Iraqi forces launched an offensive on Saturday to retake the last pocket of territory in the country still held by the Daesh terror group, the operation's commander said.
The Euphrates valley town of Rawa and nearby villages were bypassed by government troops and allied militia when they retook the Syrian border town of Al-Qaim last week.
Troops backed by militia recruited among the region's Sunni Arab tribes "launched a major offensive to liberate Rumana and the Rawa area,", General Abdelamir Yarallah said.
Rumana is on the north side of the Euphrates just across from Al-Qaim while the small town of Rawa lies downstream.
Rawa is the last town still held by the Daesh terror group apart from Albu Kamal, Al-Qaim's twin town just across the Syrian border where the jihadists were still battling Damascus troops and allied forces on Saturday after mounting a surprise counterattack late Thursday.

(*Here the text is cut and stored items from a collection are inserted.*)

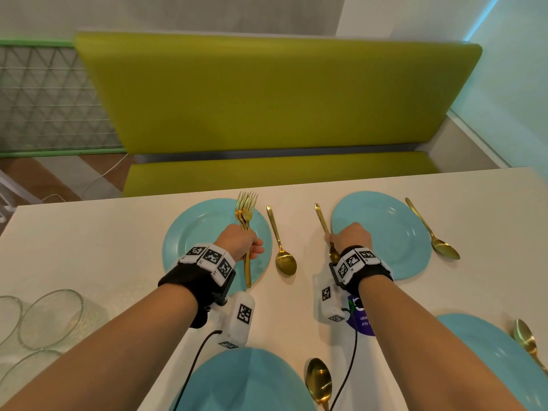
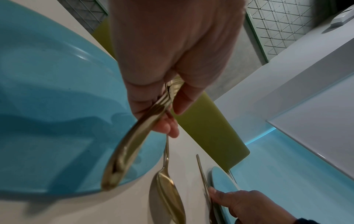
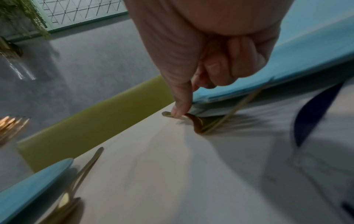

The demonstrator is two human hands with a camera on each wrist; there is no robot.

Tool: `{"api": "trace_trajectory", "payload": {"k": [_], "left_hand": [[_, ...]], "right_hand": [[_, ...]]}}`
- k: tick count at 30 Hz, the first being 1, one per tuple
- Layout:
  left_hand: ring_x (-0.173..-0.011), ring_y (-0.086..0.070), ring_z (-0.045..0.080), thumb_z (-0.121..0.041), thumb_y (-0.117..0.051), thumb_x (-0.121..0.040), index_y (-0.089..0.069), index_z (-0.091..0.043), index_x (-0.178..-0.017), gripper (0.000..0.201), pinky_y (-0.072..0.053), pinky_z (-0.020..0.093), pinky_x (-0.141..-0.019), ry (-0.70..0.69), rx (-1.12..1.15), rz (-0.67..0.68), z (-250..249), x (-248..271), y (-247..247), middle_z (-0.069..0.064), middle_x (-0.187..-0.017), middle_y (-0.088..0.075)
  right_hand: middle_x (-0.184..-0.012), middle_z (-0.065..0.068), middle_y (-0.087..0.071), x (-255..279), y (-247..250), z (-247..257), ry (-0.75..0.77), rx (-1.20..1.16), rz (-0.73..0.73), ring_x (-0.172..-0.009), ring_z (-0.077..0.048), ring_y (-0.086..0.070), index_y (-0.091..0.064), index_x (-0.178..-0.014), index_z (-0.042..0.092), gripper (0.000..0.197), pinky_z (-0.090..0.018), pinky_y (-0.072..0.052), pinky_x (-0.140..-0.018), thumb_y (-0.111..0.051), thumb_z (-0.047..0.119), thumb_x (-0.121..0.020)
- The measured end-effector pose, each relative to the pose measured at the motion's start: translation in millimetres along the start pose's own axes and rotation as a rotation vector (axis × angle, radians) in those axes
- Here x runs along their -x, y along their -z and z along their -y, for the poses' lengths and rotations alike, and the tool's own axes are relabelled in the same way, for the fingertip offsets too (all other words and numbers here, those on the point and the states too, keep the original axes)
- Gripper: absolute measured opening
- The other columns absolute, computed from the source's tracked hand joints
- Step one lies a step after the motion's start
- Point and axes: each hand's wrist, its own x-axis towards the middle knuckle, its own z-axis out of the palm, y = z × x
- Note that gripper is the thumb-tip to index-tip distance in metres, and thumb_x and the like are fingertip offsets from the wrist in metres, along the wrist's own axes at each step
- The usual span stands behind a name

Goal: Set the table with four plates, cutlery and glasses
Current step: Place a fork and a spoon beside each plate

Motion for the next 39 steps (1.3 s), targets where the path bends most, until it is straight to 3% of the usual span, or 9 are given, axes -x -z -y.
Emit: {"api": "trace_trajectory", "payload": {"k": [6, 9, 13, 21, 28, 31, 33, 36, 39], "left_hand": [[-0.063, -0.054, 0.014, -0.002, -0.039, -0.097, -0.048, 0.002, -0.123, 0.028, -0.050, 0.024, -0.065, 0.010, 0.006, -0.064, 3, 1, -3, 0.008, -0.075, -0.052], [-0.061, -0.051, 0.013, 0.002, -0.039, -0.096, -0.050, -0.001, -0.118, 0.024, -0.046, 0.022, -0.058, 0.012, 0.022, -0.046, 7, 5, -2, 0.007, -0.073, -0.049], [-0.061, -0.053, 0.014, 0.006, -0.044, -0.093, -0.049, -0.003, -0.101, 0.012, -0.046, 0.022, -0.058, -0.026, -0.005, -0.017, 14, 15, 3, 0.008, -0.073, -0.051], [-0.061, -0.058, 0.020, 0.010, -0.052, -0.086, -0.050, 0.002, -0.108, 0.023, -0.046, 0.025, -0.056, -0.049, -0.080, 0.011, 27, 37, 32, 0.016, -0.073, -0.062], [-0.059, -0.059, 0.019, 0.009, -0.053, -0.086, -0.044, -0.005, -0.105, 0.026, -0.049, 0.022, -0.052, -0.027, -0.153, 0.120, 40, 60, 76, 0.015, -0.072, -0.062], [-0.058, -0.060, 0.017, 0.007, -0.052, -0.089, -0.048, -0.004, -0.091, 0.012, -0.049, 0.023, -0.054, -0.013, -0.127, 0.150, 42, 73, 97, 0.015, -0.073, -0.062], [-0.047, -0.062, 0.014, -0.001, -0.053, -0.091, -0.052, -0.002, -0.080, 0.012, -0.050, 0.020, -0.046, -0.027, -0.072, 0.112, 42, 78, 112, 0.014, -0.070, -0.062], [-0.050, -0.061, 0.017, -0.012, -0.045, -0.098, -0.050, 0.001, -0.093, 0.014, -0.048, 0.019, -0.041, -0.045, 0.057, 0.008, 38, 84, 143, 0.013, -0.069, -0.059], [-0.057, -0.051, 0.022, -0.004, -0.031, -0.099, -0.042, 0.001, -0.107, 0.013, -0.044, 0.026, -0.047, -0.071, 0.184, -0.076, 34, 86, 174, 0.016, -0.070, -0.051]], "right_hand": [[-0.102, -0.011, -0.063, 32, 6, 11, 0.187, 0.005, 0.034, -0.094, -0.027, -0.060, -0.055, -0.108, 0.006, 0.039, -0.033, -0.045, -0.076, -0.065, 0.036, -0.086], [-0.096, -0.005, -0.060, 65, -3, 19, 0.430, 0.046, 0.134, -0.091, -0.021, -0.057, -0.056, -0.109, 0.011, 0.032, -0.028, -0.043, -0.077, -0.061, 0.035, -0.089], [-0.107, -0.006, -0.063, 97, -18, 35, 0.675, 0.115, 0.209, -0.100, -0.024, -0.059, -0.059, -0.110, 0.017, 0.025, -0.033, -0.045, -0.083, -0.059, 0.032, -0.090], [-0.116, -0.008, -0.057, 149, -29, 50, 0.991, 0.325, 0.250, -0.110, -0.026, -0.055, -0.062, -0.121, 0.022, 0.032, -0.036, -0.045, -0.087, -0.047, 0.015, -0.094], [-0.116, -0.006, -0.057, 194, -38, 62, 1.014, 0.440, 0.237, -0.110, -0.026, -0.056, -0.067, -0.115, 0.022, 0.027, -0.036, -0.044, -0.085, -0.050, 0.027, -0.095], [-0.115, -0.004, -0.058, 211, -43, 71, 1.022, 0.433, 0.199, -0.109, -0.023, -0.055, -0.069, -0.111, 0.022, 0.025, -0.034, -0.044, -0.084, -0.053, 0.029, -0.093], [-0.113, -0.002, -0.060, 218, -45, 77, 1.004, 0.406, 0.172, -0.108, -0.020, -0.056, -0.071, -0.107, 0.021, 0.023, -0.032, -0.043, -0.083, -0.055, 0.028, -0.092], [-0.110, -0.002, -0.063, 224, -50, 88, 0.898, 0.314, 0.129, -0.106, -0.021, -0.057, -0.073, -0.099, 0.019, 0.018, -0.033, -0.046, -0.087, -0.058, 0.023, -0.090], [-0.107, -0.002, -0.068, 224, -57, 98, 0.715, 0.161, 0.117, -0.103, -0.021, -0.060, -0.073, -0.096, 0.017, 0.015, -0.031, -0.047, -0.090, -0.060, 0.020, -0.089]]}}
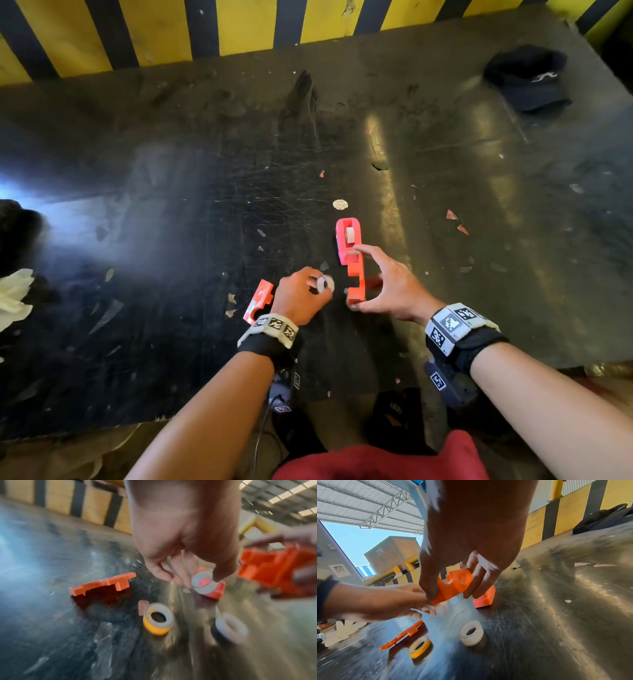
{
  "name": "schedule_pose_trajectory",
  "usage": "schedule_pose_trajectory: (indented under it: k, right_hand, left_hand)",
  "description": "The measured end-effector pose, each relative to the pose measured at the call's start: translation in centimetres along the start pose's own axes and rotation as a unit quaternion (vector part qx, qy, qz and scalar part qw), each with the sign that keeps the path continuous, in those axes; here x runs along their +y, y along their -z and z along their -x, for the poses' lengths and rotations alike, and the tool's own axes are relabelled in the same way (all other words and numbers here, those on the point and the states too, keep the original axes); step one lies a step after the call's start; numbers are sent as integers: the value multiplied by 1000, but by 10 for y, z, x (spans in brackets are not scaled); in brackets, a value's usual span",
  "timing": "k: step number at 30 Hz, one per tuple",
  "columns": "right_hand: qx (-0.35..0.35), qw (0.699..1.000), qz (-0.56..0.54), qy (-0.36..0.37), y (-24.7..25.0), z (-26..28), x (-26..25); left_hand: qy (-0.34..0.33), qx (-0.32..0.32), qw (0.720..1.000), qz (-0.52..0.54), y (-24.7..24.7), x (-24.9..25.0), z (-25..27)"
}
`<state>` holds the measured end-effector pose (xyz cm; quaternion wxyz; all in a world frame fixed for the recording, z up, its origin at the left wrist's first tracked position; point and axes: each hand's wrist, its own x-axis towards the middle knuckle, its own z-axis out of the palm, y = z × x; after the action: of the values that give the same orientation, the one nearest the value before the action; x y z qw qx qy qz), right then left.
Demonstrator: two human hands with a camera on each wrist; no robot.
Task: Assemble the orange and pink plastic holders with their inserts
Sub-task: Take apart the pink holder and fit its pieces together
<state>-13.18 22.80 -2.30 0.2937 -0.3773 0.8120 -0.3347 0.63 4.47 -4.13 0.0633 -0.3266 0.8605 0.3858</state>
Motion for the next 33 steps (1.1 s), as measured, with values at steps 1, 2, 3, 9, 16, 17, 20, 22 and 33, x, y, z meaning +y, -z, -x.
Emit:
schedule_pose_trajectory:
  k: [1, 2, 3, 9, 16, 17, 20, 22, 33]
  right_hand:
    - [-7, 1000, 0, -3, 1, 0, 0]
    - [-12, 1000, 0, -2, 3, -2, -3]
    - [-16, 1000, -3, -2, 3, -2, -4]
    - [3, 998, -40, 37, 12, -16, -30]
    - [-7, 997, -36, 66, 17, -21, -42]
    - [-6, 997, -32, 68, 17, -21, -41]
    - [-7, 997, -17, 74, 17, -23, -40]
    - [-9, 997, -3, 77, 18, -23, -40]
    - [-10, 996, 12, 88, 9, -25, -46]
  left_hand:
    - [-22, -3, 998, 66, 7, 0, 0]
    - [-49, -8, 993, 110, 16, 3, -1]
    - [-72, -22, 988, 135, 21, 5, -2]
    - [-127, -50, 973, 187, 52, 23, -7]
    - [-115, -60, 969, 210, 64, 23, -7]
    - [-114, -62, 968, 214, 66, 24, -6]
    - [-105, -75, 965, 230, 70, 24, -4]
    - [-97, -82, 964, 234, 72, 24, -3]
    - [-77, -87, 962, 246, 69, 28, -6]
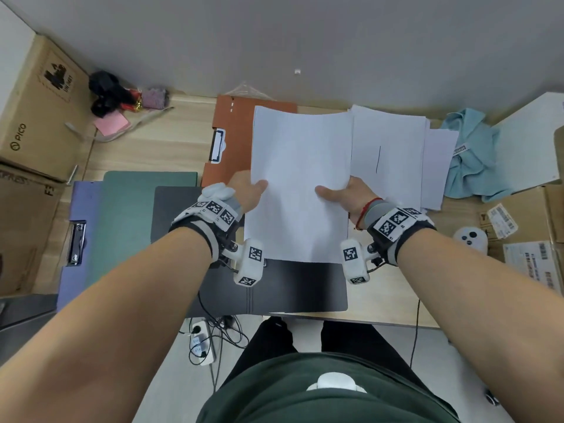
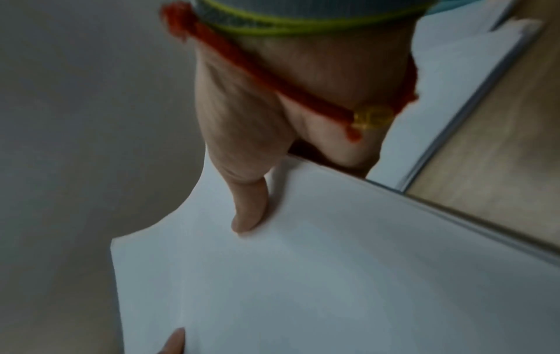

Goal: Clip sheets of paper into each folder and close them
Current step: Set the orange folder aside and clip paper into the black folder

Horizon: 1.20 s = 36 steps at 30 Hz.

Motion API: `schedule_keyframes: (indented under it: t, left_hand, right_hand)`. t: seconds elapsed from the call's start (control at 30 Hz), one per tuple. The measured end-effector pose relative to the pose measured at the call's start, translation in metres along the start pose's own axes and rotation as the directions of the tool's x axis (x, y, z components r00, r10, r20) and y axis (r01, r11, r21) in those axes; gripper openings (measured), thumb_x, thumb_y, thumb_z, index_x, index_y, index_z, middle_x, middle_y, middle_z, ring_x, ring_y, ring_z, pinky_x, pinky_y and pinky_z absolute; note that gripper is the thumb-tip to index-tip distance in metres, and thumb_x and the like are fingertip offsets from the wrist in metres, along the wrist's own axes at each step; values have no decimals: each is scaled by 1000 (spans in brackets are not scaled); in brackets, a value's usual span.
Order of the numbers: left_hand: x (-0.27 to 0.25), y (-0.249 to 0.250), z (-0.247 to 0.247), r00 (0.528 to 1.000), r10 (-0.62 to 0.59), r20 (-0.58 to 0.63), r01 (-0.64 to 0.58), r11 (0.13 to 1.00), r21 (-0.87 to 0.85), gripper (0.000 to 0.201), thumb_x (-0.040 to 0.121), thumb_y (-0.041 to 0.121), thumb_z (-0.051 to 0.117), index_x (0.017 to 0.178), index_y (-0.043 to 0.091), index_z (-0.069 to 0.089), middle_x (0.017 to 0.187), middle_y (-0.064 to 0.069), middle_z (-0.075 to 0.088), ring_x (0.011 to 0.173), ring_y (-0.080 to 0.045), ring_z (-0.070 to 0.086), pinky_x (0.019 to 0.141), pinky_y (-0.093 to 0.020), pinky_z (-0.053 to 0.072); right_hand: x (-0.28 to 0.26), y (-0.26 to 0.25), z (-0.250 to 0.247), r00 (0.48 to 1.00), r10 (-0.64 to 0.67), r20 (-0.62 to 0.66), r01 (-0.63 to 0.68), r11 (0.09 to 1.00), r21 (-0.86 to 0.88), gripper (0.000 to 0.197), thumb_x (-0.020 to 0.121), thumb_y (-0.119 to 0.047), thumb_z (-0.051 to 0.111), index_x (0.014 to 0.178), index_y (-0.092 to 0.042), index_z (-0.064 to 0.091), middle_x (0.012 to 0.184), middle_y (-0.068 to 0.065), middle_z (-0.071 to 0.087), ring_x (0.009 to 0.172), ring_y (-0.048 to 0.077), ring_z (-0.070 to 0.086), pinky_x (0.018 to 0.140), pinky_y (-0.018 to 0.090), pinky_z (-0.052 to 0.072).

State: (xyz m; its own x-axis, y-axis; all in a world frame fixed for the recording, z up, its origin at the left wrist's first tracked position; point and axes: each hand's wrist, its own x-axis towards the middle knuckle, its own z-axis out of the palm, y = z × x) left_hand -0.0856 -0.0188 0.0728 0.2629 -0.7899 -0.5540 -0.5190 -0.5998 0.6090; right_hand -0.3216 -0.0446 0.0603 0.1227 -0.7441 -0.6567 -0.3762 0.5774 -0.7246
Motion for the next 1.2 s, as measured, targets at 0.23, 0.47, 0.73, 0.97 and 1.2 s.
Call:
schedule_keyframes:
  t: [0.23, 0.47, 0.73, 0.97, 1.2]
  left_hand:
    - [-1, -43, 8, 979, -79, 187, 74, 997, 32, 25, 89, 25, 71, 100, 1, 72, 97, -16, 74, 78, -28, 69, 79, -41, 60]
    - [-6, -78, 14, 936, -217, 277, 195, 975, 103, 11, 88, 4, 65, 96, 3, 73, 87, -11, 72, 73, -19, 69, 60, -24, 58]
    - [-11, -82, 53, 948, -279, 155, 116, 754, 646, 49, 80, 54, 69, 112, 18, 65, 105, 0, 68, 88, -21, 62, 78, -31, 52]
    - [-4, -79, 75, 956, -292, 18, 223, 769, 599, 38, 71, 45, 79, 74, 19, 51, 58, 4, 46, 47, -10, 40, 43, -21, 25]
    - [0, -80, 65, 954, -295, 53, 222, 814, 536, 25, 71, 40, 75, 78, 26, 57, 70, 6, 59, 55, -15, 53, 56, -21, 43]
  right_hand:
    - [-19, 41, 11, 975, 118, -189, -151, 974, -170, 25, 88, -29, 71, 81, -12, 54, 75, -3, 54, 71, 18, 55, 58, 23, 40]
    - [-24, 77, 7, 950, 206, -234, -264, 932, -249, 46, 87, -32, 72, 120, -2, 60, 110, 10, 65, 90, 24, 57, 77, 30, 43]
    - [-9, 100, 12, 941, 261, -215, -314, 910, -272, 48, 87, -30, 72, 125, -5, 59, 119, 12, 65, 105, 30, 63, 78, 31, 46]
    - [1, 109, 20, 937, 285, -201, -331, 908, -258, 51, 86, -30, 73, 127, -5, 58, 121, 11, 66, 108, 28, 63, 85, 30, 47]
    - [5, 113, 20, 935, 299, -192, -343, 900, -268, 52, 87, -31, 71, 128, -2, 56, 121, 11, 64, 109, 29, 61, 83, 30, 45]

The Syrian army had declared victory in the battle for Albu Kamal but Daesh terror group fighters pushed back in from the desert to the north where they still control a strip of territory between areas held by government troops and by US-backed Kurdish-led forces.
The recapture of the Rawa pocket would mark the final battleground defeat of Daesh in Iraq and sound the death knell of the sprawling "caliphate" the group declared in 2014 over a swathe of Iraq and Syria the size of Britain.